Work to be completed:
In the data below, find the line containing "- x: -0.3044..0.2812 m"; reproduce that line and all subsequent lines exactly, and nothing else.

..........

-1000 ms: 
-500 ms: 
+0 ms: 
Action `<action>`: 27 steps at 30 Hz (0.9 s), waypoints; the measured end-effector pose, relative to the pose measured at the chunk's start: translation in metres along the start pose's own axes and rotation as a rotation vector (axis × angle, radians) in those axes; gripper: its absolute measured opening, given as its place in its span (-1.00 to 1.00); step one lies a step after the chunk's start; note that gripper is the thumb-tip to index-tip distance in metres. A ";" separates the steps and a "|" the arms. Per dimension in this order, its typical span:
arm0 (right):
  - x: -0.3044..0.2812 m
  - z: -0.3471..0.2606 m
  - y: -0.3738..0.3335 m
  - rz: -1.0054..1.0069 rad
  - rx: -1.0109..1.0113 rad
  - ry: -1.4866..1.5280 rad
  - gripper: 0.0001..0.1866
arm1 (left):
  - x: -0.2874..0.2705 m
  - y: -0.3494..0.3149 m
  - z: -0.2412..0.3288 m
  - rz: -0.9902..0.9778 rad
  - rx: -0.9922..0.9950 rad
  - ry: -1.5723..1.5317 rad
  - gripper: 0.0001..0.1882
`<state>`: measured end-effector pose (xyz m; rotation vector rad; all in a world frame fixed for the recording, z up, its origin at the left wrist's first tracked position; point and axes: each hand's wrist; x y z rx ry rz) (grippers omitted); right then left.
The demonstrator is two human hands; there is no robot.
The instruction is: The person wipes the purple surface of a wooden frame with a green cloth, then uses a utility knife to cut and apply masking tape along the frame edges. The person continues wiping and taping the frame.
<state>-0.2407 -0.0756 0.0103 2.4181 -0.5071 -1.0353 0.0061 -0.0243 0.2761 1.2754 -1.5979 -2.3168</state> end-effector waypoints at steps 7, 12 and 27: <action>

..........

Task response:
  - x: -0.3044..0.2812 m
  - z: -0.3471..0.2606 m
  - y: -0.3738..0.3335 m
  - rz: -1.0054..1.0069 rad
  - rx: -1.0109..1.0113 rad
  - ry: -1.4866..1.5280 rad
  - gripper: 0.0001..0.1866
arm1 (left):
  - x: -0.2874..0.2705 m
  - y: -0.3494..0.3149 m
  - z: -0.2412..0.3288 m
  - rz: -0.9902..0.9778 rad
  - rx: -0.9922..0.9950 rad
  - ry: -1.5723..1.5317 rad
  - gripper: 0.0001..0.1882
`<state>`: measured end-effector pose (xyz m; rotation vector rad; all in a world frame fixed for the recording, z up, its origin at the left wrist's first tracked position; point and axes: each hand's wrist; x y z rx ry rz) (grippers omitted); right then left.
The demonstrator is two human hands; there is no robot.
The instruction is: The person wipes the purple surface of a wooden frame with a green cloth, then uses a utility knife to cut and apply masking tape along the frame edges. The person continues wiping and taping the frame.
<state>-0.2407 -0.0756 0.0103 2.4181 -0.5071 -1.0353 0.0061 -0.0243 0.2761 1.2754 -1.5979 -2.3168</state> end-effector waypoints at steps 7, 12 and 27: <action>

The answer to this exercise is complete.